Whitlock, Stan stan.whitlock
Sun Jul 10 00:38:34 EDT 2016

So what?  How much use do these systems get?  What per centage of important HPC code is written in these systems?  Weather forecasting?  Oil exploration?   Car crashing?  Nuclear bomb design?  Space flight?  Financial crunching?  Another meaningless non-justification for units in Fortran.

When enough important customers {plural} are will to say to vendors that they want units in Fortran over coarrays or submodules or C interoperability, then vendors will have the data they need.

I echo Bill?s sentiment ? you need to stop crying in the wilderness about units.  The majority is unconvinced, you lost the argument, please stop beating a dead horse.


From: j3-bounces at mailman.j3-fortran.org [mailto:j3-bounces at mailman.j3-fortran.org] On Behalf Of Van Snyder
Sent: Saturday, July 09, 2016 7:07 PM
To: sc22wg5 <sc22wg5 at open-std.org>
Subject: (j3.2006) (SC22WG5.5767) Other languages with unit support

According to Orchard, Rice and Oshmyan, these languages have units support:

F# (functional)
Haskell (functional)
ML (functional)
Fortress (abandoned in 2012)

Others have reported choosing Mathcad instead of Matlab because it has unit support.

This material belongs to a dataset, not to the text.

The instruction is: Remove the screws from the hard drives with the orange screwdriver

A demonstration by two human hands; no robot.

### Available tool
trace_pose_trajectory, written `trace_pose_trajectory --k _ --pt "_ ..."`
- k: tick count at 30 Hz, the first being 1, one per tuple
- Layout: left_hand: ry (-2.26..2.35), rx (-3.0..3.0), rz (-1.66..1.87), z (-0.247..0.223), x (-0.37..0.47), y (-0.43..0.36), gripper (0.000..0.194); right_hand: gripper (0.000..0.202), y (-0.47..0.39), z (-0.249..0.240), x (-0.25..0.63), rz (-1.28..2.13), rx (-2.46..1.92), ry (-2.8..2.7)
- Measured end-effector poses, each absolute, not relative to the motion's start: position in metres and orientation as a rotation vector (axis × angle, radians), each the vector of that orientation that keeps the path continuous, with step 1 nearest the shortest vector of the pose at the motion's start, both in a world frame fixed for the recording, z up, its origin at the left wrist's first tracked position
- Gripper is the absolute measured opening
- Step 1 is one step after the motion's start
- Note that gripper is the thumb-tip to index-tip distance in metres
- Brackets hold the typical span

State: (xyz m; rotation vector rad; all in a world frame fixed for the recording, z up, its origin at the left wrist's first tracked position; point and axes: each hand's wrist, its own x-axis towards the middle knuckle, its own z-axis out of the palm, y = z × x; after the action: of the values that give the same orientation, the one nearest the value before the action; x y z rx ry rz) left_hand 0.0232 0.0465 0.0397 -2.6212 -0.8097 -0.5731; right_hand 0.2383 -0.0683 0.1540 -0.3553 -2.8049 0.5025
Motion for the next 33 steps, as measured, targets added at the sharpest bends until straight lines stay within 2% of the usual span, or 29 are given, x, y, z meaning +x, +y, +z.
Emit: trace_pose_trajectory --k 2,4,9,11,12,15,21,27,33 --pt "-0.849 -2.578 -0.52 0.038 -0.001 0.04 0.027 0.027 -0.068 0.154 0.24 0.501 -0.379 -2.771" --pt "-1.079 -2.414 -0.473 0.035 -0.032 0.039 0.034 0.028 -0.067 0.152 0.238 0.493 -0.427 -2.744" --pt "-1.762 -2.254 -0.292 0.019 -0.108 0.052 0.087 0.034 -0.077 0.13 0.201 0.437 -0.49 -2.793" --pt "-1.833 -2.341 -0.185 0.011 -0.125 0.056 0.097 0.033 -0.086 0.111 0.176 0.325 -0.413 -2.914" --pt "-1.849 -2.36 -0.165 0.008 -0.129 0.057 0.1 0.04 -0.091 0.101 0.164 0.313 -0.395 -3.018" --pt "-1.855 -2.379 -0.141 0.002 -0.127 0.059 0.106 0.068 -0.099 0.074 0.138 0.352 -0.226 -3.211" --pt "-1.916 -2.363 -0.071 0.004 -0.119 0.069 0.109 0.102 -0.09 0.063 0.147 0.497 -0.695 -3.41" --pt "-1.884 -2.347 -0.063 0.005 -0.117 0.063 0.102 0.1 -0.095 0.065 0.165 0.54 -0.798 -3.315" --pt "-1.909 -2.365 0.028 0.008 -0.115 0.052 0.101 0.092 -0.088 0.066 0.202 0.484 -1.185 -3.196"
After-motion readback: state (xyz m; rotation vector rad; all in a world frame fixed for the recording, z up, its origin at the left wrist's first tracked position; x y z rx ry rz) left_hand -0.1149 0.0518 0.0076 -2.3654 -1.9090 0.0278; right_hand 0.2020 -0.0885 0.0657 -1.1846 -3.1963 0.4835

Does anybody use any of these languages for serious scientific and engineering programming?  I.e., for something other than prototypes, toys, or small problems?

There is a C++ library at http://tuoml.sourceforge.net/.  From the first page:
The purpose of this library is to try to make it more difficult to make coding mistakes that incorrectly mix units of measure. This is done with a set of C++ classes that provide type-safe manipulation of units of measure for various properties. The classes provide compile-time units checking as opposed to run-time checking.

Compile-time checking is far less difficult and expensive to track down errors. For example, if the developer tries to mix feet and meters, a compile-time error will result. Without the type-safe classes, this error would not be found until run-time (if at all!).

Extreme care was taken in designing this library so that the run-time execution using the classes does not suffer any penalty versus using native double precision types. For instance, the classes have no virtual functions, so the compiler does not generate a virtual table. The resulting memory footprint of the class is therefore the same as a double. And since the type checking is done at compile time, there is no run-time performance hit when using the classes.

Grant Petty provided a module for units computing in Fortran.  It imposes significant runtime overhead.  It doesn't support conversion, which would make it bigger and more expensive to use.

Osprey is a units checker for C programs.  I suspect it doesn't provide conversion, or input checking.

SimCheck is a units checker for Simulink programs.  I suspect it doesn't provide conversion, or input checking.

But I guess nobody wants support for units.